第28章
  许是白天见到伊尔迷少爷幻影的缘故,当天夜里,舒律娅睡得格外地不好。她感觉有什么东西压在自己身上,重量足得她骨头都要碎了。
  有一双手在她身体不断地游走,扣好的衣领纽扣被一颗颗解开,裤子也褪了下去,紧接着,无边的热浪侵袭了她。
  女仆仿若被投入了烧得旺盛的铁炉,有数不尽的火舌□□她的肌肤,几乎要融化人的高温蒸得她浑身发热,双眼被烟雾熏着,睁都睁不开。

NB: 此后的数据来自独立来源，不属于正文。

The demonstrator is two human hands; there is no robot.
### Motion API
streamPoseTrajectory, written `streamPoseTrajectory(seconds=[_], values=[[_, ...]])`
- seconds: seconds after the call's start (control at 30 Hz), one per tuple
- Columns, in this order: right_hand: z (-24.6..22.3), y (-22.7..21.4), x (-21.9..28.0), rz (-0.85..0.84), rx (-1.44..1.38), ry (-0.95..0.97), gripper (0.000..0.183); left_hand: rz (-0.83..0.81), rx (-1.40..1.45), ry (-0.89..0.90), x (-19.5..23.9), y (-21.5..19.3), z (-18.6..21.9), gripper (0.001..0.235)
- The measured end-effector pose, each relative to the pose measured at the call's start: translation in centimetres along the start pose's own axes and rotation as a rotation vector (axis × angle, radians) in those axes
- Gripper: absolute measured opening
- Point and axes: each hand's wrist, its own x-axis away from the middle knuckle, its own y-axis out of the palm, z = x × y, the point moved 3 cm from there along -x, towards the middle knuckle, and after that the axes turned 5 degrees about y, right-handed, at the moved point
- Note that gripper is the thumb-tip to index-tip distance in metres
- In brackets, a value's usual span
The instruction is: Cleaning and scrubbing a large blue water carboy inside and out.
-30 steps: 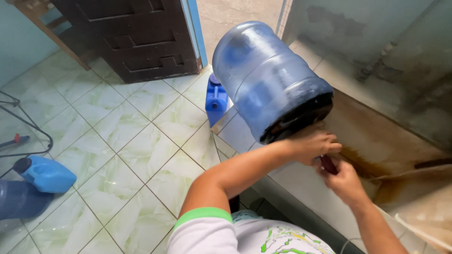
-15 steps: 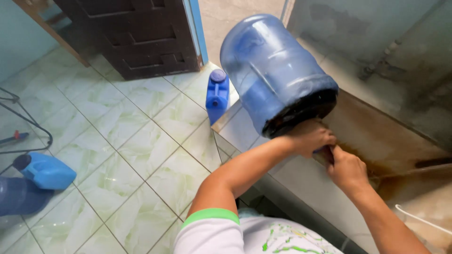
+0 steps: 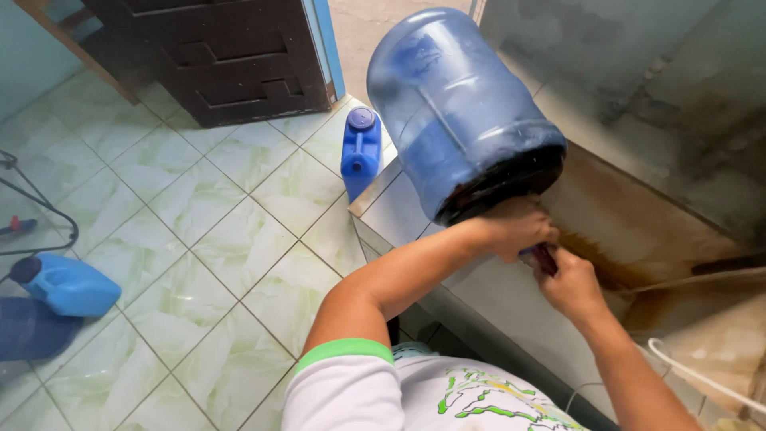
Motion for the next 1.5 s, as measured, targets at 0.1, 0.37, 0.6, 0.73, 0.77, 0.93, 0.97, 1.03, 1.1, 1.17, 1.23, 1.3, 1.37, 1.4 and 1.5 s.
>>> streamPoseTrajectory(seconds=[0.1, 0.37, 0.6, 0.73, 0.77, 0.93, 0.97, 1.03, 1.1, 1.17, 1.23, 1.3, 1.37, 1.4, 1.5], values=[[0.4, 1.0, -0.1, -0.116, -0.701, 0.129, 0.02, 0.257, -0.085, -0.037, 1.3, -1.1, 0.7, 0.049], [3.5, 4.3, -3.2, -0.298, -0.342, 0.214, 0.021, 0.324, -0.099, -0.058, 1.2, 1.2, -1.4, 0.032], [-0.6, -0.1, -0.9, 0.006, 0.044, 0.107, 0.027, 0.261, -0.053, -0.003, -0.2, 1.2, -0.8, 0.034], [-0.9, 1.8, -0.7, -0.261, -0.747, 0.2, 0.019, 0.098, -0.052, -0.028, 0.4, -0.5, -0.6, 0.04], [-1.8, 1.3, -0.1, -0.428, -0.896, 0.254, 0.018, 0.032, -0.038, -0.034, 0.4, -0.3, -0.3, 0.04], [6.0, 1.8, 1.7, -0.695, -0.503, 0.297, 0.02, 0.063, -0.145, 0.001, 0.6, 2.7, -0.3, 0.032], [7.4, 1.2, 2.9, -0.725, -0.459, 0.306, 0.014, 0.095, -0.18, 0.008, 0.6, 3.0, 0.0, 0.029], [14.9, 4.8, 4.5, -0.598, -0.43, 0.223, 0.016, 0.111, -0.201, -0.004, 0.5, 3.5, 0.0, 0.026], [16.1, 6.8, 4.8, -0.477, -0.404, 0.145, 0.019, 0.123, -0.216, -0.017, 0.7, 3.8, -0.2, 0.022], [12.7, 6.5, 5.5, -0.31, -0.249, 0.357, 0.027, 0.173, -0.198, -0.043, 0.3, 4.3, 0.4, 0.018], [7.0, 6.5, 3.8, -0.333, -0.295, 0.386, 0.034, 0.174, -0.172, -0.029, 0.7, 4.1, 0.6, 0.019], [4.5, 7.2, 3.2, -0.347, -0.339, 0.398, 0.04, 0.181, -0.162, -0.019, 1.5, 3.2, 0.9, 0.02], [4.9, 9.2, 2.8, -0.364, -0.382, 0.329, 0.058, 0.201, -0.088, -0.009, 3.0, 1.8, 0.6, 0.027], [10.2, 12.4, 3.9, -0.355, -0.388, 0.319, 0.058, 0.199, -0.102, -0.006, 3.3, 1.7, 0.2, 0.027], [21.9, 16.7, 9.0, -0.48, -0.396, 0.244, 0.048, 0.266, -0.096, -0.025, 3.9, 1.8, 0.1, 0.033]])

  舒律娅第二天起床,发现自己身上青一块、红一块的,被褥都沾了潮湿的气息。
  她在换季过敏、螨虫作祟、枯枯戮山特有的虫子作祟间思量,该采取何种措施解决。总不能是伊尔迷大少爷大半夜不睡觉,专门跑过来打她一顿吧。
  大少爷真要这么闲,怎么对得起他每年挣得的那么多的戒尼?
  一想到钱,舒律娅就熄火,迷惑是她赚到违约金的速度快,还是熬过契约时长的速度快。
  主子们账户里的钱多到可以拿去洒大街,能转个零头到她的账户里就好了。
  几位富得流油的少爷们要是行行好,稍微接济一下,她今天就能恢复自由身,天空海阔,无所不有。
  之后的几个月,舒律娅每天都睡得不是很好。她每天睡觉跟上战场打战似地,醒来只有满身心的疲惫。
  她都怀疑是自己不是好端端地躺在床上睡觉,而是半夜梦游绕着枯枯戮山跑圈。醒来胸前、腰部、嘴巴、喉咙又涨又痛,下地两股战战,差点没办法走路。
  以前也不这样啊。
  是居住地海拔过高,更换季度造成的身体反常?
  可枯枯戮山又不是最近才拔起来的。
  舒律娅如坠五里雾中。
  她每天早晨醒来,像被鬼追了一宿。
  嘴巴跟含了黄连一般,真正意义上尝到了有苦说不出的滋味。快站不直的两腿酸溜溜的,比没熟的李子还酸。走路像被史莱姆绊住了腿,一路滴到独立卫生间。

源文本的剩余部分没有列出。